«Подсолнухи» без системы Станиславского
Елена Рюмина | Известия | 25 мая 2002 | анонс

Судьба последней пьесы Теннесси Уильямса «Крик» (он написал ее по выходе из психиатрической клиники и считал лучшей после «Трамвая "Желание"&raquo) трудна, в том числе и в России. Ее репетировали Демидова с Высоцким, и Виктор Гвоздицкий готовил ее с Татьяной Шестаковой у Льва Додина и с Екатериной Васильевой у Камы Гинкаса. Но по каким-то фатальным причинам она не доходила до премьеры. Высоцкий умер, так и не сыграв в ней, две другие попытки тоже остались нереализованными.

В новой версии, названной постановщиками «Подсолнухи», Виктор Гвоздицкий играет в паре с Лией Ахеджаковой. Режиссером постановки стал Борис Юхананов, который известен чем угодно, но только не приверженностью системе Станиславского. Скорее всего к этой пьесе она и неприменима. «Когда я узнала, что ставить будет Борис Юхананов, я подумала, что только такой режиссер и может «вспороть» эту пьесу», — сказала Лия Ахеджакова. Возможно, она права. Пьеса, где почти нет сюжета, но есть чувства, через которые герои должны прийти к «свету», может оказаться «родной» режиссеру, любой сюжет превращающему в несюжет и мистерию.

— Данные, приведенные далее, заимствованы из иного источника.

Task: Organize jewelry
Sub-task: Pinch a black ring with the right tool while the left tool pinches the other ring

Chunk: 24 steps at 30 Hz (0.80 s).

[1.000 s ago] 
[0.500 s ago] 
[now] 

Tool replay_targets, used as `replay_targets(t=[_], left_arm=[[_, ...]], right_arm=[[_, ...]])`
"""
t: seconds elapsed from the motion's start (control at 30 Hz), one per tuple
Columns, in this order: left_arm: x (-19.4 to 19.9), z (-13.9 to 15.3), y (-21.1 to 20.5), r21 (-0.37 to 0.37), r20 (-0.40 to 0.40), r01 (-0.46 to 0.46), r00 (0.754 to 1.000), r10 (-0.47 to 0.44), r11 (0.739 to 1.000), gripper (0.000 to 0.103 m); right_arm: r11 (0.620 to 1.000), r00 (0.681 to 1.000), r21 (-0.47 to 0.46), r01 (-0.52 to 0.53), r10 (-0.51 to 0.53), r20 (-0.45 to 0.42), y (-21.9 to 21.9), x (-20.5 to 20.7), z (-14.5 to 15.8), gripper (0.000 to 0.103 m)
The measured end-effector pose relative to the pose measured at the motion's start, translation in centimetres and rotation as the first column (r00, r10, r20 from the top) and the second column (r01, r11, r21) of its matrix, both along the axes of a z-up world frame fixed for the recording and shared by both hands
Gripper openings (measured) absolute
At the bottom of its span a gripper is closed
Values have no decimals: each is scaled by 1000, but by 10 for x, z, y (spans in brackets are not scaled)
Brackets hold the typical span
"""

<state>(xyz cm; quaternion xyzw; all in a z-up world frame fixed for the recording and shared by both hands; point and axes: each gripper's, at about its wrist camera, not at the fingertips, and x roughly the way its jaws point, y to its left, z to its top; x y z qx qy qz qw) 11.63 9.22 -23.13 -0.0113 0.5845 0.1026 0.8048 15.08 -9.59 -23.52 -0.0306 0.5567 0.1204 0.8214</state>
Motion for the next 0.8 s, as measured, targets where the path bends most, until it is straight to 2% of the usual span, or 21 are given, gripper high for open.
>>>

Немолодые актеры — брат Феличе (Виктор Гвоздицкий) и сестра Клэр (Лия Ахеджакова) — обсуждают, как они будут играть пьесу, которая имеет касательство к их жизни и которую написал сам Феличе. На этом линия «реального» сюжета и заканчивается, незаметно переходя в ту самую пьесу, что должны играть Клэр и Феличе (Ахеджакова и Гвоздицкий), — их собственную жизнь. Они вспоминают, как отец убил мать и потом застрелился, мечутся между светом и тенью, ультрафиолетом и софитами, мучаясь от безысходности опутавших их воспоминаний, маются, перемещаясь по гигантским желтым лопастям конструкции, напоминающей огромный двухголовый подсолнух, выросший рядом с их домом. Подсолнух, так похожий на них, сросшихся своею болью и не могущих ее преодолеть, чтобы выйти наружу, к себе настоящим. И к миру, возможно, враждебному к ним, единственной связью с которым у них остается телефон.

Кажущаяся несочетаемость Гвоздицкого и Ахеджаковой как актеров становится закономерностью, внутренним нервом, на котором держится весь спектакль. Лия Ахеджакова, с ее беспокойной и подвижной натурой, с ее эмоциями, как ртуть перетекающими от бурной радости к отчаянию, оказалась абсолютно адекватна своей героине Клэр. Ее внешнее бессилие контрастирует со сдерживаемой внутренней силой героя Гвоздицкого, который пытается побудить свою мечущуюся сестру сделать шаг из своих страхов и прошлого. Хотя бы на улицу...

Смотреть этот спектакль рационально, пытаясь выследить сюжет, невозможно. Можно только отдаться собственным чувствам, проживая вместе с героями их путь. Наверное, поэтому на московской премьере все время спектакля — один час сорок минут без антракта — зрительный зал сидел не шелохнувшись.